И не было больше ни слова, лишь шорох, дыхание, скрип половиц — ни разу им, Сергеем, не виданная женщина, наверное, покорно поднялась и молча повела поднявшегося Леденева посмотреть на сына.
Услышанное погребло Сергея, как обвал породы хоронит рудокопа в шахте, и, распятый, придавленный, он медленно, с опаской, по вершку, червячьими извивами рассудка пытался вытащить себя из-под завала. Он, конечно, сказал себе, что Леденев физически не может быть никем, кроме себя, что вся его жизнь — это единая живая непрерывность, никто другой не может воевать, как он; что эта женщина всю жизнь любила только Леденева и что ее сын от него, что плод был в ней, когда ее выдавливали замуж за Халзанова, вот в эту семью, в этот дом, что «я другому отдана и буду век ему верна», что перед казаком Халзановым у нее были долг и вина, может жалость к нему, благодарность за то, что покрыл ее «стыд»; что, видимо, она считает Леденева повинным в гибели своих родителей и братьев, в сиротстве и вдовстве своих соседей и вообще в разрушении мира, который она знала с детства; что она просто не представляет для себя никакой иной жизни — что об этом и шла у них речь…

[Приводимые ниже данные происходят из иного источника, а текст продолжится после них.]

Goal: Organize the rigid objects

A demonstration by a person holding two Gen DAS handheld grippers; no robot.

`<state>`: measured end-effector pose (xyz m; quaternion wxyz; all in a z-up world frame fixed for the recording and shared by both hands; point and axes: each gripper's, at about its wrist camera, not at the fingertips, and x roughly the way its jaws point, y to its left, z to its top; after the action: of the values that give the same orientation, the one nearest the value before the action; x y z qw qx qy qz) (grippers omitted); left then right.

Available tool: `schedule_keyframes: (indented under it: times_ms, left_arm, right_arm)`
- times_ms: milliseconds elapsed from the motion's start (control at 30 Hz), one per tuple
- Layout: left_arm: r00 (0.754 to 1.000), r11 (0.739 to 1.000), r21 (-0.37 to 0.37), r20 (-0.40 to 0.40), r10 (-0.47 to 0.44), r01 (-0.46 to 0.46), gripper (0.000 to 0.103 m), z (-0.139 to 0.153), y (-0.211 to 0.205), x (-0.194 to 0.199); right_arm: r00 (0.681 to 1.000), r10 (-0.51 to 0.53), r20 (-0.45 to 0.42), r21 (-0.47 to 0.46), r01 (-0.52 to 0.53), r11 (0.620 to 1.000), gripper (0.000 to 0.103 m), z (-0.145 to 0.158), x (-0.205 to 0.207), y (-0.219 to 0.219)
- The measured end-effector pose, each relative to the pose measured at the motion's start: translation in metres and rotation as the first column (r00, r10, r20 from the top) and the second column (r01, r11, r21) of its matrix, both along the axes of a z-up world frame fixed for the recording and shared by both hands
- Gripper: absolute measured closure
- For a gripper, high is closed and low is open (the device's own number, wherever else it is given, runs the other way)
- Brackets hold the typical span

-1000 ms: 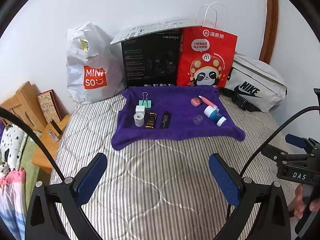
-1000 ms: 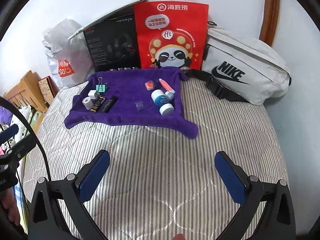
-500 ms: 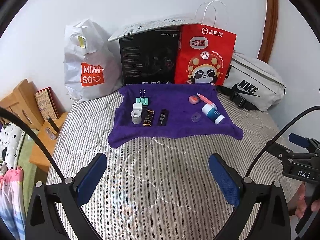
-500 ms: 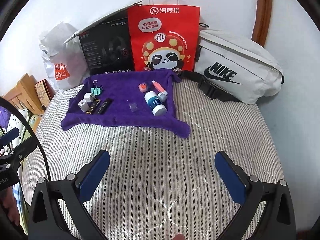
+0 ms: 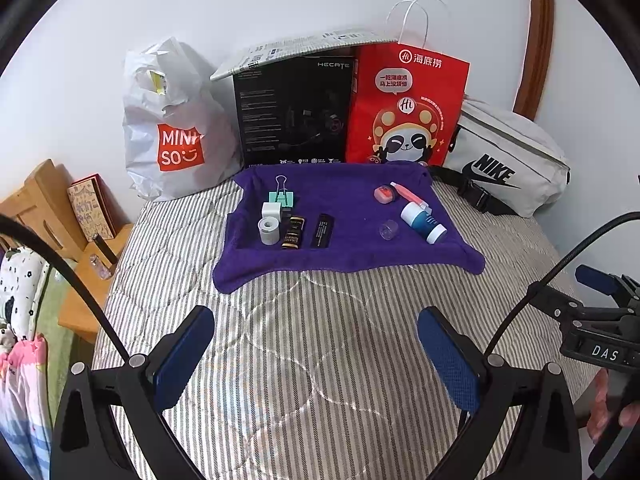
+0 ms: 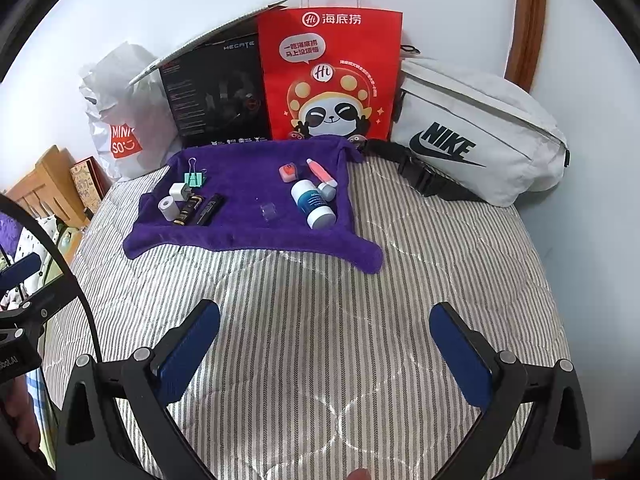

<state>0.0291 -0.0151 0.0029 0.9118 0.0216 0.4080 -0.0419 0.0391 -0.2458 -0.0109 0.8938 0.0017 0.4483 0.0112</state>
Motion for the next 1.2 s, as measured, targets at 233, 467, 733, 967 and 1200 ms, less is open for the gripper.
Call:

Но слова об украденной жизни и о приверженности Леденева белым, об отречении его от прежней веры, никуда не сдвигаясь, раздавливали, вытесняли Сергея из него самого, а сверху налегали целые пласты — все-все, что ему было ведомо задолго до этой минуты, чему был свидетелем сам, что и затащило его вот сюда, как собаку в пахучую лисью нору: и пощаженный Леденевым офицер Извеков, и необъяснимо прощенный и оберегаемый Колычев, и Зоин рассказ, что в бреду Леденев вспоминал каких-то матросов, порубанных им под Сарептой.
И, уже не боясь себя выдать, он поставил на место приподнятую половицу и, сгибаясь под тяжестью невозможного знания, двинулся к выходу — сначала на коленях, а потом на четвереньках. Протиснулся в лаз, поднялся с карачек, пересек мертвый двор и толкнулся в калитку.

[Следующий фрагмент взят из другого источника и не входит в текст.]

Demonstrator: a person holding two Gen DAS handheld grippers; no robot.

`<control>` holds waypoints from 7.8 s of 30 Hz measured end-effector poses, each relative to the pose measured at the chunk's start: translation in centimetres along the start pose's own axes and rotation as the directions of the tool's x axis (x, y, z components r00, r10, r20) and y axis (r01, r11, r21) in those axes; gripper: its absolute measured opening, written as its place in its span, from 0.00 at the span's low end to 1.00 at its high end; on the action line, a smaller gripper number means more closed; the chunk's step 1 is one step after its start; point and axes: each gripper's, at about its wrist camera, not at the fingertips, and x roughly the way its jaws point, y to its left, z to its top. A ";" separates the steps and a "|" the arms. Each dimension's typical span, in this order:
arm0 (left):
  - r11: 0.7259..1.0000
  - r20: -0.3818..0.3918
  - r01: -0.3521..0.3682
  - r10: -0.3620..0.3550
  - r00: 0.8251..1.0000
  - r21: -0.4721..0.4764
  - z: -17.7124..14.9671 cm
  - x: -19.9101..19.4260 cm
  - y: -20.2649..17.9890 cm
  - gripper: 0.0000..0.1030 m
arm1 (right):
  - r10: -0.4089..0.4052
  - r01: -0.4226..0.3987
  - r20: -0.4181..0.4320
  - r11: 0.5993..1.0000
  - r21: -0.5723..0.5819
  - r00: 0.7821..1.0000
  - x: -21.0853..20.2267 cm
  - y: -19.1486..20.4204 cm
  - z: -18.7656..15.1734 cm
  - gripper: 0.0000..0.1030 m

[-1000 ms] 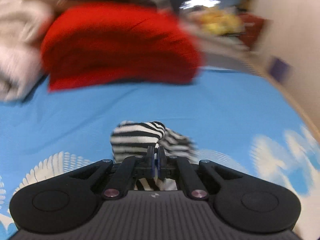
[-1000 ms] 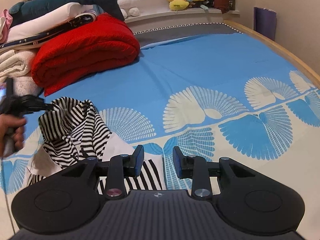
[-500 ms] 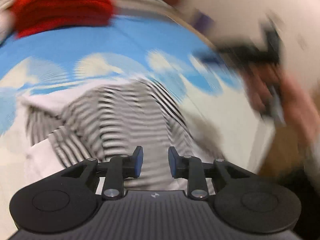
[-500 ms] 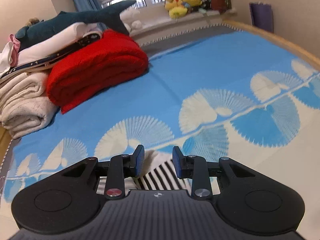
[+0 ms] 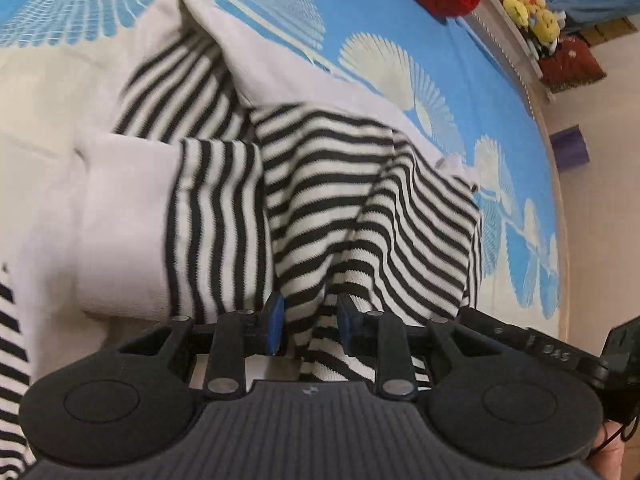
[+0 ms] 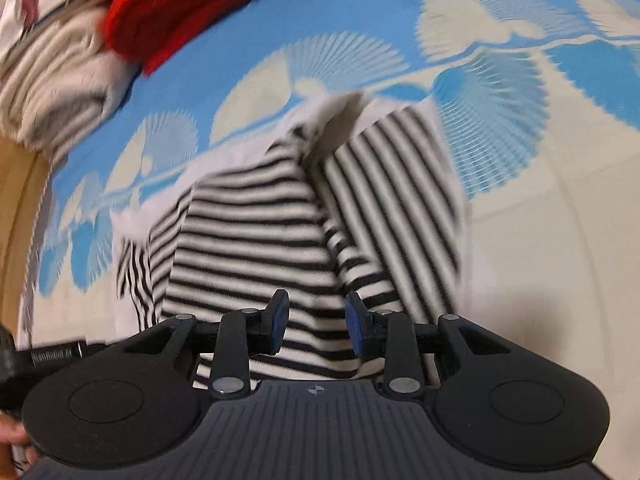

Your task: Fold small clothes

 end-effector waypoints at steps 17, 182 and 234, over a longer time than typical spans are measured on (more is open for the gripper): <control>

Шел, кидая ногами, как пьяный. Прижавший к полночи мороз сдавил ему голову и как бы вытянул из глубины сознания прочитанные накануне строчки, записанные безымянным офицером в дневнике: «Я похвально благодарю храброго командира сотни Матвея Халзанова… И какое лицо! Будто из самородного камня… Он заметно робеет перед фотографическим аппаратом… Его снимают для “Донской волны”…» В мозгу его вспыхнула лампа, и он побежал.